BEGIN
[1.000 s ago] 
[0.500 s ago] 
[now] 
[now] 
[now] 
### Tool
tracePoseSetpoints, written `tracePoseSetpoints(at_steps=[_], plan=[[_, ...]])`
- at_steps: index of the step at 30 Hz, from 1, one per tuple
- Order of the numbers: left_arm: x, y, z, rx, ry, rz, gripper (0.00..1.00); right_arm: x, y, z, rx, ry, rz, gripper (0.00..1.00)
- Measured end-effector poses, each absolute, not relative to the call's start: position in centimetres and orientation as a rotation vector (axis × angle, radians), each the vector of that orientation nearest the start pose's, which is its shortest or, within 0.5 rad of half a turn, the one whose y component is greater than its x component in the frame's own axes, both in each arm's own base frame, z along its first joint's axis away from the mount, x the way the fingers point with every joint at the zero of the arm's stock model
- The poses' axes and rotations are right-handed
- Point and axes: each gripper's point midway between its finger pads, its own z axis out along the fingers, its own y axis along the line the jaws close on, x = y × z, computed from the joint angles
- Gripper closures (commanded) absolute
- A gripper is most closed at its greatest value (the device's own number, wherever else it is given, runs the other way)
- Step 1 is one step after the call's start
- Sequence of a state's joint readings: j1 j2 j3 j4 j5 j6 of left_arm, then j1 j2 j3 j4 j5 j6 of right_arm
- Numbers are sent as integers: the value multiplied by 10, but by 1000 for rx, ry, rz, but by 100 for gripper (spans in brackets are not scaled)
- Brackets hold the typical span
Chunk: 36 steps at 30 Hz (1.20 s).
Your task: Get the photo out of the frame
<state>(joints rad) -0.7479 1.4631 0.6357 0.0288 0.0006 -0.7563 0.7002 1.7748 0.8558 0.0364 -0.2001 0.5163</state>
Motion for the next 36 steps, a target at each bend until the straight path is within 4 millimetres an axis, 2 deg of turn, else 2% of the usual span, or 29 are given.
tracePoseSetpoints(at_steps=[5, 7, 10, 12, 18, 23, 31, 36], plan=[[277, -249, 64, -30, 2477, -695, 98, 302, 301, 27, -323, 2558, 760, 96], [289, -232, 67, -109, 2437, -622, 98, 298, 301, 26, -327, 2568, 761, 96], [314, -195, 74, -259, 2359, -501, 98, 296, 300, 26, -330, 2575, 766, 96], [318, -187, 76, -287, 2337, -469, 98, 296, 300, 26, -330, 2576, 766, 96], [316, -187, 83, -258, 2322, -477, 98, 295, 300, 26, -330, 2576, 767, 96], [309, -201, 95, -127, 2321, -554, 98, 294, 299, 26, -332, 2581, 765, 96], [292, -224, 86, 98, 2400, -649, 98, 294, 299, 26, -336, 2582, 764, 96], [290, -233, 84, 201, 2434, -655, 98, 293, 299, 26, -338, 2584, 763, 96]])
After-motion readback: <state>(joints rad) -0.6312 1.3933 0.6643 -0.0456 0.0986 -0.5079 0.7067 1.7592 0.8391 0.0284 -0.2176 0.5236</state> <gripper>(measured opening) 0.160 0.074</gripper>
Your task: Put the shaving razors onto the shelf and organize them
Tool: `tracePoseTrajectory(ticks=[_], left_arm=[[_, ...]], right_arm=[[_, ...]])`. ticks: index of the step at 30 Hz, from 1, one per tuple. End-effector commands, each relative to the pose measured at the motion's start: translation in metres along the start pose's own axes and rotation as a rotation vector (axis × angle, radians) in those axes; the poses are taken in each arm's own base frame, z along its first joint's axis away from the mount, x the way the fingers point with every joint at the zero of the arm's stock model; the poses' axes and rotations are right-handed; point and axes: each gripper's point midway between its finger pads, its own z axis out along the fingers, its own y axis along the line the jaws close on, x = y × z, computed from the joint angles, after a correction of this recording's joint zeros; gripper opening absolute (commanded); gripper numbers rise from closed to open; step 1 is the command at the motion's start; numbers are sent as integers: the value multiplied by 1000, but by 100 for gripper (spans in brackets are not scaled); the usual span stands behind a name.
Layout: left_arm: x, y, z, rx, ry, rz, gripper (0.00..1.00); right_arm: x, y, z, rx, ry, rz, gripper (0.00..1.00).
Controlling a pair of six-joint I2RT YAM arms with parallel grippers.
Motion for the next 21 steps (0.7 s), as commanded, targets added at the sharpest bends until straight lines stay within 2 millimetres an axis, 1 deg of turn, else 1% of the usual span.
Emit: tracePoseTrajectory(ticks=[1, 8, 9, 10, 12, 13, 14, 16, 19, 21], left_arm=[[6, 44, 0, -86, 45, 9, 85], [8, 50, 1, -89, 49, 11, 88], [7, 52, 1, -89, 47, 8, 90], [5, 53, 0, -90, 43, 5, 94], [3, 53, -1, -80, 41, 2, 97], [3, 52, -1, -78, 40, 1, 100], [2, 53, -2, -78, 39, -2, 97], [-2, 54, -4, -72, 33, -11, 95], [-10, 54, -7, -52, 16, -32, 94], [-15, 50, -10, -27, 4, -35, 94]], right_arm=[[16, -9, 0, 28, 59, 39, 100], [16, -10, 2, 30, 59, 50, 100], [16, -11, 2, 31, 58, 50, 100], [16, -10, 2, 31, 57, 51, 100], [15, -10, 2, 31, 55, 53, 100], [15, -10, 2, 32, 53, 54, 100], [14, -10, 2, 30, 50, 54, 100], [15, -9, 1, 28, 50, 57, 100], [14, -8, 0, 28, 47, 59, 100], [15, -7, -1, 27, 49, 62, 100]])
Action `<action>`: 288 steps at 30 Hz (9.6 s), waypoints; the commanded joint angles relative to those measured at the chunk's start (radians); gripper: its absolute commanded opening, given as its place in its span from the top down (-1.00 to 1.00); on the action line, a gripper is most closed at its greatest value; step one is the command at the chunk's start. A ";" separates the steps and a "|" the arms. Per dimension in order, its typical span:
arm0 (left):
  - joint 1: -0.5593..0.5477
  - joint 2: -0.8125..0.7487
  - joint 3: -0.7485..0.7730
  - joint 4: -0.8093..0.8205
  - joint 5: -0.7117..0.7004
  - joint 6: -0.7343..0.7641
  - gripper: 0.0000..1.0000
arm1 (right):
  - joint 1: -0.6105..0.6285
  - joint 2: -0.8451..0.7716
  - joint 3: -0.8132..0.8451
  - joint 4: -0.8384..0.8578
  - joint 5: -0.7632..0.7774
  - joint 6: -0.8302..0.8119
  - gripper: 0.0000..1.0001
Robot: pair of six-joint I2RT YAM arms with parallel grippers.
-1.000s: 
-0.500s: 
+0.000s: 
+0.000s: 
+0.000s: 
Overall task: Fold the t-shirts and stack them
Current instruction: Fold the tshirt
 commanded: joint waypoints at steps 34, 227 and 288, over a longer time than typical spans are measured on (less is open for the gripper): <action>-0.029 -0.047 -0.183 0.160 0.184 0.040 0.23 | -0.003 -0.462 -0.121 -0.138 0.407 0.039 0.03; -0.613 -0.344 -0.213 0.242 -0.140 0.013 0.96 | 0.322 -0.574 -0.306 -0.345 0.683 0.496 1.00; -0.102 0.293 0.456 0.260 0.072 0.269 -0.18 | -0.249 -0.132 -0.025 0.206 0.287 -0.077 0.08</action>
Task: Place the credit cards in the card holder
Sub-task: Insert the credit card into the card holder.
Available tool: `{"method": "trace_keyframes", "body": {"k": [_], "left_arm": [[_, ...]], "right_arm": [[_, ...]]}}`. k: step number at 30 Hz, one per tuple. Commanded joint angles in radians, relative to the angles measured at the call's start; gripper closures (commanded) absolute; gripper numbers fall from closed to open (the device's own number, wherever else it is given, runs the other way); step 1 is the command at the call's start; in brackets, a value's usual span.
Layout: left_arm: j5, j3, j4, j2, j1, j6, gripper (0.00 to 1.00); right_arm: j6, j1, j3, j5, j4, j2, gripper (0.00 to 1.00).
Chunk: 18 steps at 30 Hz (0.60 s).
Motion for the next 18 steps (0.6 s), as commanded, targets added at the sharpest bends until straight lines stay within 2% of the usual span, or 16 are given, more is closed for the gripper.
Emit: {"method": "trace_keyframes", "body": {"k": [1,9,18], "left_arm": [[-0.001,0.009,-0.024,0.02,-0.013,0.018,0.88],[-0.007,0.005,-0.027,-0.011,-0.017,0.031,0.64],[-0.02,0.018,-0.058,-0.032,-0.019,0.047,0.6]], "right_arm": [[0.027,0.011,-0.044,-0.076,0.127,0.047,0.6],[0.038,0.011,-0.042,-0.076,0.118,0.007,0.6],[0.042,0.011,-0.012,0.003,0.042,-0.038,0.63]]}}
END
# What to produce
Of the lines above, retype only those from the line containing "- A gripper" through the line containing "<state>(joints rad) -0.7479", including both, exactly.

# Answer area
- A gripper is most closed at its greatest value (the device's own number, wherever else it is given, runs the other way)
- Step 1 is one step after the call's start
- Sequence of a state's joint readings: j1 j2 j3 j4 j5 j6 of left_arm, then j1 j2 j3 j4 j5 j6 of right_arm
- Numbers are sent as integers: the value multiplied by 10, but by 1000 for rx, ry, rz, but by 100 for gripper (spans in brackets are not scaled)
- Brackets hold the typical span
Chunk: 36 steps at 30 Hz (1.20 s).
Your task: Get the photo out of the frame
<state>(joints rad) -0.7479 1.4631 0.6357 0.0288 0.0006 -0.7563 0.7002 1.7748 0.8558 0.0364 -0.2001 0.5163</state>

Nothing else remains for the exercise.